INFORMATION GIVEN:
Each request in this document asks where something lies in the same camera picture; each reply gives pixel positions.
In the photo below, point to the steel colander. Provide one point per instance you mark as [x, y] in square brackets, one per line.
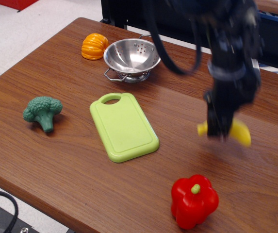
[130, 60]

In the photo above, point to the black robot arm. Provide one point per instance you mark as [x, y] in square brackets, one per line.
[232, 29]

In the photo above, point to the red box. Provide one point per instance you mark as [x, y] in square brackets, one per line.
[17, 4]

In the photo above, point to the green toy broccoli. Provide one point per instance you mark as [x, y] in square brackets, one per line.
[42, 110]

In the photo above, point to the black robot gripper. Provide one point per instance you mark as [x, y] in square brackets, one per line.
[231, 89]

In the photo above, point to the orange toy pumpkin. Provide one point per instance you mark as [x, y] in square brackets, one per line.
[94, 46]

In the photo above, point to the yellow toy banana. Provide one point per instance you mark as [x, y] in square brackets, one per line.
[238, 131]

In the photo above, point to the red toy bell pepper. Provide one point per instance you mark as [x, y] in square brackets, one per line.
[193, 200]

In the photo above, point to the green plastic cutting board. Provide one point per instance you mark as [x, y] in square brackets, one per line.
[123, 127]

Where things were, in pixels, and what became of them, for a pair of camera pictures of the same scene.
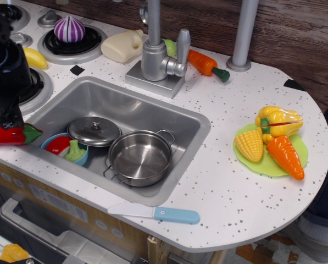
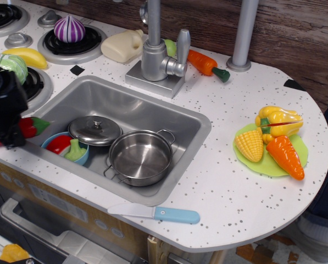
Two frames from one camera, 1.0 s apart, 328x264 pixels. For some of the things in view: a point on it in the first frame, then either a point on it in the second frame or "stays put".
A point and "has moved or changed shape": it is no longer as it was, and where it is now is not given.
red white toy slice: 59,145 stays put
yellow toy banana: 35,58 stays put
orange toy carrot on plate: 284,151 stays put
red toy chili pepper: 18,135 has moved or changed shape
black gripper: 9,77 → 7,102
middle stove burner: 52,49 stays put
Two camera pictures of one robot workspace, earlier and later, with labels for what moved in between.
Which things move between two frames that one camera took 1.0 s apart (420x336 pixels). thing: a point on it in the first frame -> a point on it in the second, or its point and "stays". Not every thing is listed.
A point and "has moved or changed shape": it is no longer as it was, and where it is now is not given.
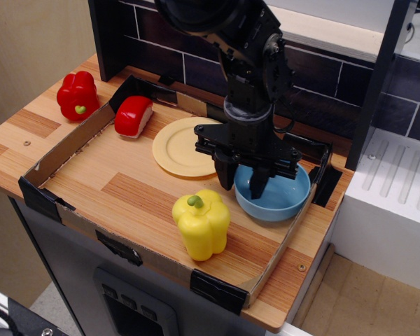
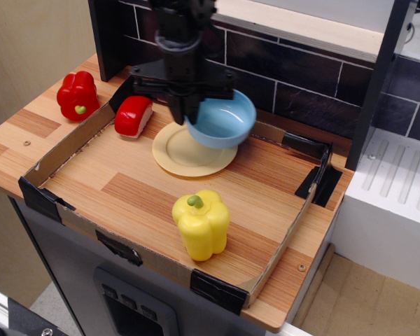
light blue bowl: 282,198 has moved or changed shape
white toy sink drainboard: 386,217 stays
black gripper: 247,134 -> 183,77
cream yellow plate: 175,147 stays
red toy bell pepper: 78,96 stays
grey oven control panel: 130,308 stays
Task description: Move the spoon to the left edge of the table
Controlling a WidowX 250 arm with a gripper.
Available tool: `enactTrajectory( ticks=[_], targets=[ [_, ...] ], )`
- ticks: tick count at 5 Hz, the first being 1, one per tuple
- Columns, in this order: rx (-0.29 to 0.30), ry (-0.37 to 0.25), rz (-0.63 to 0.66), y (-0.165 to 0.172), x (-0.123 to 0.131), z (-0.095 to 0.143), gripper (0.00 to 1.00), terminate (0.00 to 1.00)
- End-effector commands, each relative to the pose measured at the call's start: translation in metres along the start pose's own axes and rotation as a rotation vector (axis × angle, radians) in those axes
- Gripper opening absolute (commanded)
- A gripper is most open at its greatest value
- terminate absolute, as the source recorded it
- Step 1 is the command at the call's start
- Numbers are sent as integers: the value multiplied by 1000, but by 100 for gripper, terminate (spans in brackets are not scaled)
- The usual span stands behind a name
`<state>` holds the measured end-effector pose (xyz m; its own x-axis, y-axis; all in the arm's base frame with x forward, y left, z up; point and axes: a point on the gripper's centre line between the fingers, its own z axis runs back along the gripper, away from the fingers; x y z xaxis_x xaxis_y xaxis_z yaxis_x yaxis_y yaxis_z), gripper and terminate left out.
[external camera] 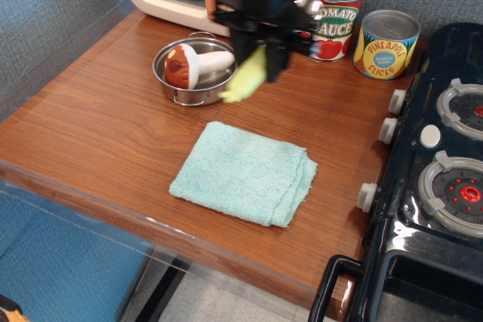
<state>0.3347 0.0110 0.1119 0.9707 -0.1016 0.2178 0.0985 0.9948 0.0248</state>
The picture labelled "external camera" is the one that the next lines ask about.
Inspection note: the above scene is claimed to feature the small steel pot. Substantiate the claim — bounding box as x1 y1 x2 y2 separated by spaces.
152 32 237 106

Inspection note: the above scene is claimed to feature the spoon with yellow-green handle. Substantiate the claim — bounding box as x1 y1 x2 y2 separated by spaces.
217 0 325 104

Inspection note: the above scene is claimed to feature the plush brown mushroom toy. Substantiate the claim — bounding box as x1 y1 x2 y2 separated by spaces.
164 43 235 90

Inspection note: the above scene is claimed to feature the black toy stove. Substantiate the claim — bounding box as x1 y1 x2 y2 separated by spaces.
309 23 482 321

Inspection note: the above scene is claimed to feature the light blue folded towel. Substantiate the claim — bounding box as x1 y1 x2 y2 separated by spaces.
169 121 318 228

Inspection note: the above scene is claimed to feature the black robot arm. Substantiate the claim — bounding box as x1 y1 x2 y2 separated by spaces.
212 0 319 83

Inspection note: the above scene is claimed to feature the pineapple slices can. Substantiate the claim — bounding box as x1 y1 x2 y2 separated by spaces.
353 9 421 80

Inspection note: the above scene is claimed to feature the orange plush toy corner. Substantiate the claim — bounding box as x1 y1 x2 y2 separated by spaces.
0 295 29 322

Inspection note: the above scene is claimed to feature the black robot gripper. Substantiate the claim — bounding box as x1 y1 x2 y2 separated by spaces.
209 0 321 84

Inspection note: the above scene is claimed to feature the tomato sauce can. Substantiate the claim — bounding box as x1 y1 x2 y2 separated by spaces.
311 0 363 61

TASK GOAL: Each record above should be restated word for word. The pictures should not appear.

WRITTEN RESPONSE:
Each request in this document asks where something lies in the same camera picture; each reply gives pixel positions.
In the photo below, point to the steel colander. Provide one point per instance you mark as [x, y] in square brackets, one per line.
[130, 60]

In the photo above, point to the black robot arm. Provide one point per instance you mark as [x, y] in square brackets, one per line.
[232, 29]

In the photo above, point to the red box. Provide one point per instance you mark as [x, y] in square brackets, one per line.
[17, 4]

In the photo above, point to the green toy broccoli. Provide one point per instance you mark as [x, y] in square brackets, one per line.
[42, 110]

In the photo above, point to the black robot gripper. Provide one point per instance you mark as [x, y] in square brackets, one per line.
[231, 89]

In the photo above, point to the orange toy pumpkin. Provide one point per instance you mark as [x, y] in square brackets, one per line.
[94, 46]

In the photo above, point to the yellow toy banana. Provide one point per instance you mark as [x, y] in square brackets, one per line.
[238, 131]

In the photo above, point to the red toy bell pepper. Provide one point per instance you mark as [x, y] in square brackets, one per line.
[193, 200]

In the photo above, point to the green plastic cutting board. Provide one point per instance you mark as [x, y] in square brackets, one per line.
[123, 127]

Where things were, in pixels, and what became of them, for a pair of camera pictures of the same scene.
Two frames from one camera, 1.0 s apart, 328x264 pixels. For some of the things in view: a point on it in the first frame, then either a point on it in the second frame or "stays put".
A point and "has moved or changed shape": it is no longer as it was, and where it is now is not given.
red white toy slice: 59,145 stays put
yellow toy banana: 35,58 stays put
orange toy carrot on plate: 284,151 stays put
red toy chili pepper: 18,135 has moved or changed shape
black gripper: 9,77 → 7,102
middle stove burner: 52,49 stays put
Two camera pictures of one robot workspace, earlier and later, with labels for what moved in between.
Which things move between two frames that one camera took 1.0 s apart (420x336 pixels). thing: a point on it in the first frame -> a point on it in the second, or its point and "stays". Not every thing is listed.
A point and "has moved or changed shape": it is no longer as it was, and where it is now is not given.
light blue bowl: 282,198 has moved or changed shape
white toy sink drainboard: 386,217 stays
black gripper: 247,134 -> 183,77
cream yellow plate: 175,147 stays
red toy bell pepper: 78,96 stays
grey oven control panel: 130,308 stays
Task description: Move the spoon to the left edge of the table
Controlling a WidowX 250 arm with a gripper.
Available tool: `enactTrajectory( ticks=[_], targets=[ [_, ...] ], )`
- ticks: tick count at 5 Hz, the first being 1, one per tuple
- Columns, in this order: rx (-0.29 to 0.30), ry (-0.37 to 0.25), rz (-0.63 to 0.66), y (-0.165 to 0.172), x (-0.123 to 0.131), z (-0.095 to 0.143), gripper (0.00 to 1.00), terminate (0.00 to 1.00)
- End-effector commands, each relative to the pose measured at the call's start: translation in metres along the start pose's own axes and rotation as a rotation vector (axis × angle, radians) in those axes
- Gripper opening absolute (commanded)
- A gripper is most open at its greatest value
- terminate absolute, as the source recorded it
- Step 1 is the command at the call's start
- Numbers are sent as integers: the value multiplied by 1000, but by 100 for gripper, terminate (spans in brackets are not scaled)
- The usual span stands behind a name
`<state>` holds the measured end-effector pose (xyz m; its own x-axis, y-axis; all in the arm's base frame with x forward, y left, z up; point and axes: a point on the gripper's centre line between the fingers, its own z axis runs back along the gripper, away from the fingers; x y z xaxis_x xaxis_y xaxis_z yaxis_x yaxis_y yaxis_z), gripper and terminate left out.
[external camera] 
<state>0.3347 0.0110 0.1119 0.9707 -0.1016 0.2178 0.0985 0.9948 0.0248</state>
The picture labelled "external camera" is the one that the next lines ask about.
Inspection note: the above scene is claimed to feature the small steel pot. Substantiate the claim — bounding box as x1 y1 x2 y2 separated by spaces.
152 32 237 106

Inspection note: the above scene is claimed to feature the spoon with yellow-green handle. Substantiate the claim — bounding box as x1 y1 x2 y2 separated by spaces.
217 0 325 104

Inspection note: the above scene is claimed to feature the plush brown mushroom toy. Substantiate the claim — bounding box as x1 y1 x2 y2 separated by spaces.
164 43 235 90

Inspection note: the above scene is claimed to feature the black toy stove. Substantiate the claim — bounding box as x1 y1 x2 y2 separated by spaces.
309 23 482 321

Inspection note: the above scene is claimed to feature the light blue folded towel. Substantiate the claim — bounding box as x1 y1 x2 y2 separated by spaces.
169 121 318 228

Inspection note: the above scene is claimed to feature the black robot arm. Substantiate the claim — bounding box as x1 y1 x2 y2 separated by spaces.
212 0 319 83

Inspection note: the above scene is claimed to feature the pineapple slices can. Substantiate the claim — bounding box as x1 y1 x2 y2 separated by spaces.
353 9 421 80

Inspection note: the above scene is claimed to feature the orange plush toy corner. Substantiate the claim — bounding box as x1 y1 x2 y2 separated by spaces.
0 295 29 322

Inspection note: the above scene is claimed to feature the black robot gripper. Substantiate the claim — bounding box as x1 y1 x2 y2 separated by spaces.
209 0 321 84

Inspection note: the above scene is claimed to feature the tomato sauce can. Substantiate the claim — bounding box as x1 y1 x2 y2 separated by spaces.
311 0 363 61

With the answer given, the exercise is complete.